**Exercise prompt**
Print this span of the material below exactly: the line with "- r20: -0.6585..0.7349", the line with "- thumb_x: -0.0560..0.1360", and every line between them, but nothing else.

━━━ Material shown ━━━

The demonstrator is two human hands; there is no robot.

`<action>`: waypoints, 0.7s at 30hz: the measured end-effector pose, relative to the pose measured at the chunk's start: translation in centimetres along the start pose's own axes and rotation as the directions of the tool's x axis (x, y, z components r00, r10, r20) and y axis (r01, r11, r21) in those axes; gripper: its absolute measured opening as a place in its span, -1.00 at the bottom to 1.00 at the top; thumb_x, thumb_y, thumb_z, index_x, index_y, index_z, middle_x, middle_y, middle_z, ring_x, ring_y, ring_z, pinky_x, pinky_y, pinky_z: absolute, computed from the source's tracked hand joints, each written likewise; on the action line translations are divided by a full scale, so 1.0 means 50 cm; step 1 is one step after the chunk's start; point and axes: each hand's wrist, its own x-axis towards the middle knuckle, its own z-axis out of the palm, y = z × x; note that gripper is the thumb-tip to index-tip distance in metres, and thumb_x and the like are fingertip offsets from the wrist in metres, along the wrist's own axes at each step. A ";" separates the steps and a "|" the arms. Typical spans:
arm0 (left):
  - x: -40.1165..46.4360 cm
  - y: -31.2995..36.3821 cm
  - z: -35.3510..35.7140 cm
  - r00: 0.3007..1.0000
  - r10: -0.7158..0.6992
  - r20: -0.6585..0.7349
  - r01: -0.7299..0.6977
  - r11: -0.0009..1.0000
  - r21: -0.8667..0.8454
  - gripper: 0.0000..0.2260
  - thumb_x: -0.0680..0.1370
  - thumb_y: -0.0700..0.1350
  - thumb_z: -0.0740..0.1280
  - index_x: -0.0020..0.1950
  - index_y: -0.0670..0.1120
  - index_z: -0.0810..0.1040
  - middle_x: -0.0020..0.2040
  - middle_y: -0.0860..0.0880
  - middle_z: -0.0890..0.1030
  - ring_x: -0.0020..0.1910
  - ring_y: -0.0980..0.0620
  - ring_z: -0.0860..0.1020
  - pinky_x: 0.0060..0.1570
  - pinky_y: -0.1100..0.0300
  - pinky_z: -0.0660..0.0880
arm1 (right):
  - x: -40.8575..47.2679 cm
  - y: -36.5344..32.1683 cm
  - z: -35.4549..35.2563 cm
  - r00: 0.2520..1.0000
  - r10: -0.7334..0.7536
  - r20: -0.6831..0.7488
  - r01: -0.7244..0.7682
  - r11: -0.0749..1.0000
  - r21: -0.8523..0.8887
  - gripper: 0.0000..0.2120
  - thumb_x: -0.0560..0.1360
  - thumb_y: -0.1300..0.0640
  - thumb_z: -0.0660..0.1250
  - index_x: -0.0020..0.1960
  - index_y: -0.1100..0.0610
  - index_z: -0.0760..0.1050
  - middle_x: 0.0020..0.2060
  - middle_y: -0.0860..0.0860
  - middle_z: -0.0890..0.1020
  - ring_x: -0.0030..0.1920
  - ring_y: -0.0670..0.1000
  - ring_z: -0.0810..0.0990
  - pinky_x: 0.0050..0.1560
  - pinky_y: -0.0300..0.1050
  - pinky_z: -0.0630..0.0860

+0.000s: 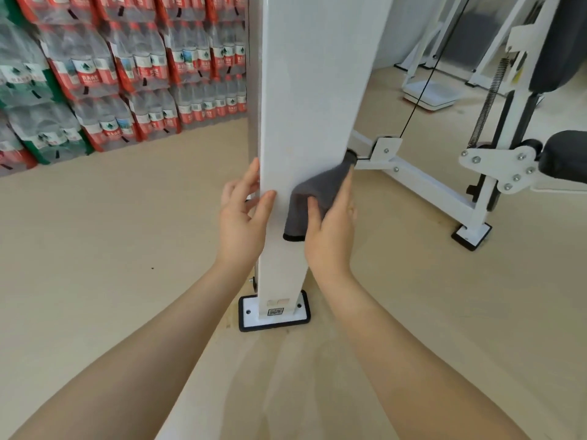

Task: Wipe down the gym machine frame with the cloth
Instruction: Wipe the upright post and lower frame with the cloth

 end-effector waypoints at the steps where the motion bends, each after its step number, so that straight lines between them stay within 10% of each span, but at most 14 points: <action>1: 0.000 -0.003 -0.002 1.000 -0.002 0.013 0.002 1.000 -0.020 -0.59 0.57 -0.19 0.25 0.41 0.02 0.35 0.14 0.06 0.41 0.16 0.25 0.45 0.22 0.35 0.39 | 0.000 -0.014 -0.004 0.999 -0.047 -0.001 0.046 0.996 -0.071 -0.34 0.56 0.18 0.22 0.53 0.13 -0.07 0.47 0.06 0.22 0.41 0.10 0.21 0.32 -0.25 0.15; 7: 0.000 -0.006 -0.026 0.997 -0.038 0.073 0.048 0.989 -0.140 -0.70 0.59 -0.27 0.18 0.24 0.04 0.48 0.16 0.08 0.51 0.10 0.31 0.49 0.02 0.48 0.41 | 0.016 -0.052 -0.015 0.863 -0.505 -0.022 0.384 0.684 -0.620 -0.27 0.38 0.23 0.34 0.46 0.09 0.09 0.46 0.05 0.16 0.40 0.11 0.14 0.28 0.12 0.20; 12: 0.005 -0.029 -0.079 0.995 -0.014 0.095 0.024 0.994 -0.109 -0.68 0.60 -0.31 0.12 0.02 0.08 0.54 0.03 0.00 0.60 0.01 0.14 0.55 0.02 0.29 0.46 | 0.041 -0.082 -0.009 0.435 -0.784 0.444 0.789 0.094 -0.607 -0.50 0.49 0.13 0.26 0.41 0.07 0.30 0.38 -0.03 0.41 0.42 0.06 0.23 0.42 0.10 -0.06; 15: -0.013 -0.077 -0.119 0.993 -0.118 0.005 0.118 0.992 -0.043 -0.66 0.59 -0.32 0.09 -0.01 0.09 0.52 0.06 0.00 0.55 -0.06 0.30 0.53 0.01 0.28 0.45 | 0.077 -0.082 0.019 0.255 -0.645 0.721 0.828 -0.239 -0.507 -0.56 0.50 -0.08 0.18 0.28 0.12 0.49 0.21 0.06 0.57 0.33 0.10 0.43 0.43 0.08 0.01; 21: -0.075 -0.180 -0.169 0.955 -0.292 -0.056 0.292 0.956 -0.013 -0.69 0.56 -0.33 0.08 -0.02 0.01 0.53 0.02 0.12 0.50 -0.14 0.34 0.52 0.00 0.24 0.45 | 0.037 0.000 0.056 0.330 -0.199 0.923 0.771 -0.507 -0.385 -0.26 0.45 -0.38 -0.06 0.21 0.15 0.55 0.11 0.03 0.61 0.22 0.10 0.51 0.43 0.04 0.01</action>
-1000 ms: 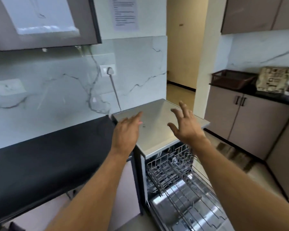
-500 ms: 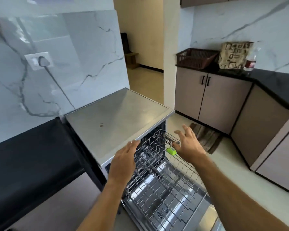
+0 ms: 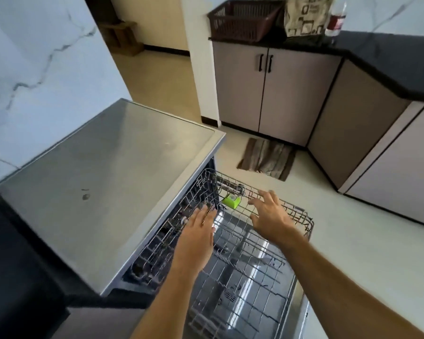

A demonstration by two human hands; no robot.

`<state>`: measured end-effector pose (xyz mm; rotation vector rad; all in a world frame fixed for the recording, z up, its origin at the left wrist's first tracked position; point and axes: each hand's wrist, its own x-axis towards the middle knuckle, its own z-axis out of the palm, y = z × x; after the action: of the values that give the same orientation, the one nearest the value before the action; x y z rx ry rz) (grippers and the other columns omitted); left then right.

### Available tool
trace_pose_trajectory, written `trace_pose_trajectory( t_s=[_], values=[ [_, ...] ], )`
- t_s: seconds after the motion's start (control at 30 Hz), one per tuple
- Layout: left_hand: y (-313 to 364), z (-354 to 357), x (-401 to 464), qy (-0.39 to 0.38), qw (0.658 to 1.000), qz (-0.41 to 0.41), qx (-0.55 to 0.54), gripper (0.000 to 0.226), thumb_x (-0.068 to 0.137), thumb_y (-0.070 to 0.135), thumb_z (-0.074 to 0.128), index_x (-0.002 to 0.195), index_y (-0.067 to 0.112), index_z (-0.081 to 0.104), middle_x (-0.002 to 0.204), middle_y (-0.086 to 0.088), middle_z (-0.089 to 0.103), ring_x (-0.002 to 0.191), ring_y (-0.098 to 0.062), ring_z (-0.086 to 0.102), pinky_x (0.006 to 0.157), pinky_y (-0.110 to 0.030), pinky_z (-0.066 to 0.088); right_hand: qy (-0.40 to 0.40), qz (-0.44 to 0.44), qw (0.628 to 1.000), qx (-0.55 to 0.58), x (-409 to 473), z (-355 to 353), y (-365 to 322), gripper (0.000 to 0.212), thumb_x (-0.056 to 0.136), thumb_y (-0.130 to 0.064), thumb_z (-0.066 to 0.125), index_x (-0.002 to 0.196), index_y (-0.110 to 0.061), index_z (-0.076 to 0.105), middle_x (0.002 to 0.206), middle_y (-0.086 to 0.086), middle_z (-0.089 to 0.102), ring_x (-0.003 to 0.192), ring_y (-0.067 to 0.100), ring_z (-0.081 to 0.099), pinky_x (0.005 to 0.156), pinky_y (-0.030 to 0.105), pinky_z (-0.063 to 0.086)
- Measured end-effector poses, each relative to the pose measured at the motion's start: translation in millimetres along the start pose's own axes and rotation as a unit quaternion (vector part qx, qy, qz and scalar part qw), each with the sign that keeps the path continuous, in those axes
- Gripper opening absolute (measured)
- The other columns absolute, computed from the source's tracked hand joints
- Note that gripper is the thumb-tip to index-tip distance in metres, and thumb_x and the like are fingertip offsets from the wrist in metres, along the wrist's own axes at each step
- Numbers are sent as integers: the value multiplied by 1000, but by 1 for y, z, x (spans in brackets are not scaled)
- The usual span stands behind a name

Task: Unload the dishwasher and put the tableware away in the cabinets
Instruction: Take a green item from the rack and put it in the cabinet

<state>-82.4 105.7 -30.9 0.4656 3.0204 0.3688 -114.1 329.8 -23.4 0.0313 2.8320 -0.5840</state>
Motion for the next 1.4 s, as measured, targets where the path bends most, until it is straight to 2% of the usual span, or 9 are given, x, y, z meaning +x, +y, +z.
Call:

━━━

**Response to the exercise**
  - r20: -0.6585..0.7349
  - r01: -0.7299..0.6977
  - r11: -0.0009..1.0000
  - r21: -0.8667..0.8454
  - gripper: 0.0000..0.2260
  - thumb_x: -0.0680..0.1370
  - thumb_y: -0.0700..0.1350
  - thumb_z: -0.0740..0.1280
  - index_x: -0.0020..0.1950
  - index_y: -0.0670..0.1120
  - index_z: -0.0810..0.1040
  - middle_x: -0.0020..0.2040
  - middle_y: -0.0860..0.0880
  - middle_z: -0.0890..0.1030
  - ring_x: -0.0020..0.1910
  - ring_y: -0.0980..0.0620
  - ring_z: -0.0860..0.1020
  - pinky_x: 0.0060..0.1570
  - pinky_y: -0.1100..0.0300
  - pinky_z: -0.0660..0.0880
arm1 (right):
  - x: -40.8575..47.2679 cm
  - y: -36.5344..32.1683 cm
  - z: -35.4549..35.2563 cm
  - r00: 0.2520..1.0000
  - r10: -0.7334..0.7536
  - r20: -0.6831..0.7488
  - r01: -0.7244..0.7682
  - r11: -0.0749..1.0000
  - r21: -0.8523..0.8887
  - gripper: 0.0000..0.2120
  - thumb_x: -0.0560..0.1360

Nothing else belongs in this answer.